Exercise directions: Could you set down the full listing, unchanged?

▶

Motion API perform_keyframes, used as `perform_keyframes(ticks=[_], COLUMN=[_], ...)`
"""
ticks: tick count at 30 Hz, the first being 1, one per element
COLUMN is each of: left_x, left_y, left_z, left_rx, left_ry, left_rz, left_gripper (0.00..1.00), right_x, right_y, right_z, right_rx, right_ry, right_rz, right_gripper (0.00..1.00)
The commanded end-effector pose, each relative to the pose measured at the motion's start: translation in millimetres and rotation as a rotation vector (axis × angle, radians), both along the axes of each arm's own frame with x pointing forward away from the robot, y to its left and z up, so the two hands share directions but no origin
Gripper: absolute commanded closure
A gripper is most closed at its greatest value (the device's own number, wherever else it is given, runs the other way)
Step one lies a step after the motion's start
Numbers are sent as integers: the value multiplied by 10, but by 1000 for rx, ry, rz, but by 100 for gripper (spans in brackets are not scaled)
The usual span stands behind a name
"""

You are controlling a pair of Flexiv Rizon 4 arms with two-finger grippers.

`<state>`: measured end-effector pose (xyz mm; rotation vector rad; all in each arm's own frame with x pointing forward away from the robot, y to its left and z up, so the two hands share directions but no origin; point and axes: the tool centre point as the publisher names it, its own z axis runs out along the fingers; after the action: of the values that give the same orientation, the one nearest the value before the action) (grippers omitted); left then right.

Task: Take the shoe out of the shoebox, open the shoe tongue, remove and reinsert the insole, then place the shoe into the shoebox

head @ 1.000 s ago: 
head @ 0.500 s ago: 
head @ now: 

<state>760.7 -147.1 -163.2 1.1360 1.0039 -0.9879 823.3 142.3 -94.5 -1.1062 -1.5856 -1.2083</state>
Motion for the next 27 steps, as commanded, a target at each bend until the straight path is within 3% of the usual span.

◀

Expected output:
Motion API perform_keyframes, used as `perform_keyframes(ticks=[_], COLUMN=[_], ...)`
"""
ticks: tick count at 30 Hz, the first being 1, one per element
COLUMN is each of: left_x, left_y, left_z, left_rx, left_ry, left_rz, left_gripper (0.00..1.00), right_x, right_y, right_z, right_rx, right_ry, right_rz, right_gripper (0.00..1.00)
The commanded end-effector pose, each relative to the pose measured at the motion's start: translation in millimetres and rotation as a rotation vector (axis × angle, radians), both along the axes of each arm's own frame with x pointing forward away from the robot, y to its left and z up, so the two hands share directions but no origin
Gripper: absolute commanded closure
A gripper is most closed at its greatest value (the device's own number, wherever else it is given, runs the other way)
Step one lies a step after the motion's start
Numbers are sent as integers: the value multiplied by 10, but by 1000 for rx, ry, rz, but by 100 for gripper (spans in brackets are not scaled)
The usual span stands behind a name
"""

You are controlling a pair of Flexiv Rizon 4 arms with two-finger grippers.

`<state>`: measured end-effector pose (xyz mm; rotation vector rad; all in each arm's own frame with x pointing forward away from the robot, y to its left and z up, so the two hands share directions but no origin; point and axes: the tool centre point as the publisher names it, its own z axis runs out along the fingers; after the action: of the values that give the same orientation, the one nearest the value before the action) (grippers omitted); left then right.

Task: Take the shoe out of the shoebox, open the shoe tongue, remove and reinsert the insole, then place the shoe into the shoebox

head @ 1.000 s ago: 
head @ 0.500 s ago: 
head @ now: 

<state>760.7 -147.1 -163.2 1.1360 1.0039 -0.9879 823.3 142.3 -94.5 -1.1062 -1.5856 -1.2083</state>
Motion for the next 27 steps, as commanded, a target at each bend until the straight path is within 3% of the usual span.

The exercise contains nothing more.